Tools to develop immediately would include how to refer to data sources and maintain code that extracts information from them.

So for instance I should make notes of how I download data exports, and then have tools that:

DOWNLOAD idempotently extract information from a download to form a data stream
STREAMIFY link data from different streams together (e.g. a transaction that is visible in both the sending and the receiving bank account)
TRANSLATE data formats
CROSS-IDENTIFY entities, to allow me to add relation sources that for instance link a bank transaction to an invoice or a budget category, or a bank account number to a person, based on heuristics or a one-off rule
FORWARD to any API or storage that might want to import a copy

michielbdejong commented 10 months ago

I don't need to dogfood GUIs! Because I will not be needing them myself anyway.
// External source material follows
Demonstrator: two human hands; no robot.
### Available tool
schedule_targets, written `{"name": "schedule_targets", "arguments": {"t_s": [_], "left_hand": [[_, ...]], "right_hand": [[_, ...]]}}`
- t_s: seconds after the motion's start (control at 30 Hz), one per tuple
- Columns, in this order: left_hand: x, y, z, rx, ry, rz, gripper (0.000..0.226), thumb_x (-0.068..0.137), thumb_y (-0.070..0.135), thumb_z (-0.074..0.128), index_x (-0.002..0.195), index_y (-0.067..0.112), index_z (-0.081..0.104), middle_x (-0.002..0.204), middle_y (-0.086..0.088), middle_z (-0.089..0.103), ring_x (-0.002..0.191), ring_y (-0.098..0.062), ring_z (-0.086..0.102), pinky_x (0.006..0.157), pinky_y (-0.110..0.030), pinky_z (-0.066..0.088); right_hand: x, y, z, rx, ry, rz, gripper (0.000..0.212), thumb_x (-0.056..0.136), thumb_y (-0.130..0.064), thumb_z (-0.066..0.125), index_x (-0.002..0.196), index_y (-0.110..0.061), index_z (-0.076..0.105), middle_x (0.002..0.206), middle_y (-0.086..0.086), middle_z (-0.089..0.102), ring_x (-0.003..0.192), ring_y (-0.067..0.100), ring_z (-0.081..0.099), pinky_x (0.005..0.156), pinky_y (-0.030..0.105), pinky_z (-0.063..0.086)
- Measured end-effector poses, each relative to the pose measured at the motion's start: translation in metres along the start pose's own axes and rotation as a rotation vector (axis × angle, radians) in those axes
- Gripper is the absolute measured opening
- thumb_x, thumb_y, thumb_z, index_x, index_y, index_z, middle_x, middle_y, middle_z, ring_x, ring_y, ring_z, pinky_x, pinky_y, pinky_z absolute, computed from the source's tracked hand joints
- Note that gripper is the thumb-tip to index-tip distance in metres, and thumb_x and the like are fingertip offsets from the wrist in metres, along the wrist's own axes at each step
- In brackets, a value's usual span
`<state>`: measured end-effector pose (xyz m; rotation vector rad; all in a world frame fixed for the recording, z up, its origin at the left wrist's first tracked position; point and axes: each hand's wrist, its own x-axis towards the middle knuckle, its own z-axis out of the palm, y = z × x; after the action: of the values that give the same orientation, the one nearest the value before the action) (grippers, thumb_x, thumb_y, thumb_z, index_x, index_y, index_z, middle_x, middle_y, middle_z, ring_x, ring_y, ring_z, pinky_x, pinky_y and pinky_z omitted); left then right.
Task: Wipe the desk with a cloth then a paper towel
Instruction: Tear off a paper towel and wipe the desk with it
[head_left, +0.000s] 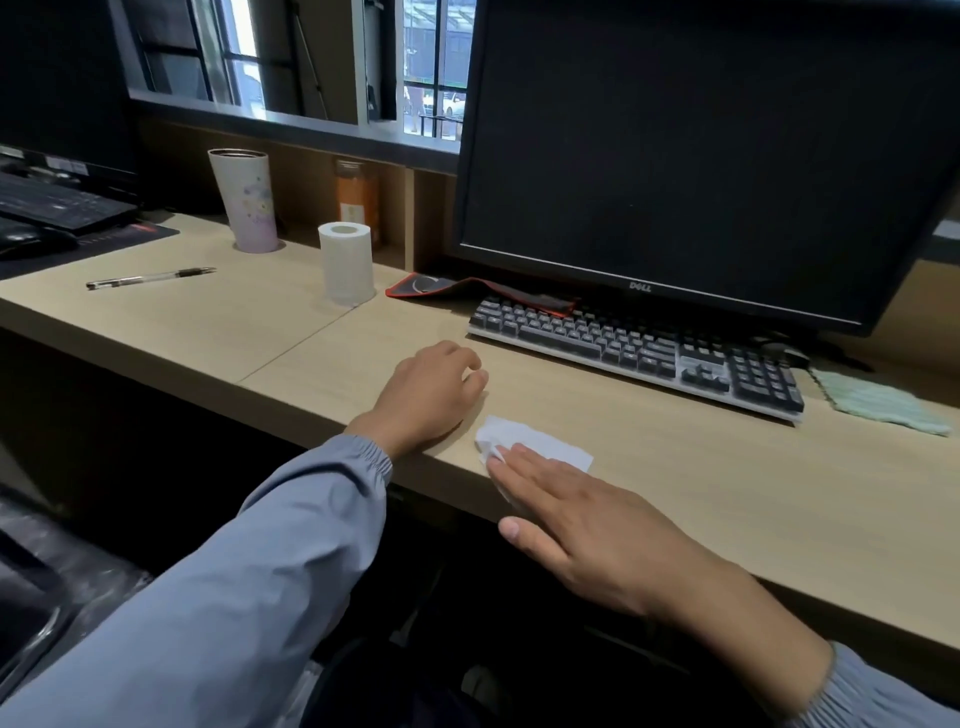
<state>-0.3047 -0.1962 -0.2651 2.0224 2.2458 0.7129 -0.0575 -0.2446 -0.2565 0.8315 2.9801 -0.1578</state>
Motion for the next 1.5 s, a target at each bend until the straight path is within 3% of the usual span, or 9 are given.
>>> {"name": "schedule_targets", "arguments": {"t_s": [0.1,0.23,0.4,0.57,0.73,1.33,1.5], "left_hand": [[-0.004,0.0,0.011,0.012,0.017,-0.007,0.038,0.106,0.042,0.043,0.128,0.021,0.066,0.133,-0.002,0.064,0.12,-0.027,0.059,0.105,-0.044,0.041],[-0.004,0.001,0.016,0.038,0.027,-0.006,0.04,0.106,0.045,0.041,0.131,0.021,0.062,0.136,-0.002,0.061,0.121,-0.027,0.057,0.107,-0.044,0.039],[-0.005,-0.001,0.017,0.029,0.029,-0.008,0.04,0.106,0.045,0.041,0.133,0.023,0.061,0.138,0.0,0.06,0.122,-0.025,0.056,0.106,-0.042,0.038],[-0.004,0.001,0.013,0.035,0.024,-0.012,0.042,0.105,0.045,0.042,0.137,0.024,0.06,0.142,0.001,0.059,0.125,-0.023,0.055,0.108,-0.042,0.039],[-0.006,-0.001,0.013,0.044,0.027,-0.008,0.04,0.104,0.043,0.042,0.135,0.025,0.06,0.14,0.001,0.059,0.123,-0.022,0.055,0.106,-0.042,0.039],[-0.005,-0.003,0.014,0.049,0.001,-0.004,0.043,0.104,0.045,0.04,0.136,0.024,0.06,0.141,0.0,0.058,0.123,-0.024,0.055,0.106,-0.044,0.041],[-0.005,0.001,0.015,0.081,0.012,0.007,0.047,0.105,0.049,0.037,0.137,0.021,0.058,0.141,-0.003,0.058,0.122,-0.025,0.056,0.104,-0.044,0.042]], "right_hand": [[-0.008,0.009,-0.002,0.005,-0.037,0.003,0.063,0.106,-0.061,0.013,0.161,-0.041,-0.009,0.164,-0.028,-0.019,0.144,-0.015,-0.023,0.123,0.019,-0.004],[0.007,0.012,-0.01,0.083,-0.094,0.052,0.064,0.104,-0.063,0.011,0.161,-0.043,-0.008,0.16,-0.032,-0.022,0.143,-0.018,-0.023,0.117,0.013,-0.009],[0.049,0.047,-0.019,0.115,-0.135,0.105,0.067,0.105,-0.061,0.012,0.163,-0.033,-0.005,0.167,-0.019,-0.015,0.151,-0.005,-0.016,0.125,0.027,-0.006],[0.101,0.09,-0.028,0.122,-0.156,0.162,0.068,0.104,-0.064,0.008,0.162,-0.033,-0.006,0.169,-0.015,-0.013,0.152,0.001,-0.015,0.124,0.03,-0.008],[0.127,0.105,-0.031,0.139,-0.122,0.183,0.065,0.107,-0.058,0.012,0.163,-0.029,-0.001,0.169,-0.015,-0.01,0.152,-0.001,-0.01,0.115,0.02,-0.009],[0.064,0.132,-0.031,0.148,-0.176,0.234,0.068,0.101,-0.068,0.009,0.16,-0.039,-0.011,0.164,-0.024,-0.018,0.149,-0.005,-0.018,0.118,0.024,-0.009],[0.063,0.121,-0.029,0.148,-0.166,0.253,0.078,0.096,-0.076,0.008,0.161,-0.037,-0.012,0.166,-0.021,-0.019,0.151,-0.001,-0.019,0.126,0.036,-0.005]]}}
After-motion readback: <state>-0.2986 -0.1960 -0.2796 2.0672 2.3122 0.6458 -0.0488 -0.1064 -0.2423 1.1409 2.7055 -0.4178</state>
Other people can do that. But I should dogfood Solid Data Modules!

michielbdejong commented 10 months ago

I could start with bank statements, or with GitHub issues for instance.

Should I make a copy of all downloaded information? Probably good, yes. See the 5 steps above: download, streamify, translate, cross-identify, forward

michielbdejong commented 10 months ago

It would be nice to see if I can stabilise my full personal data set, spend a full week only collecting, listing and scraping data sources, both the payloads and their metadata about how I obtained them, into one root index.

michielbdejong commented 10 months ago

I should distinguish between data I already have but whose source has dried up, and recurring data source which I should keep harvesting from on a regular basis; make a list of those.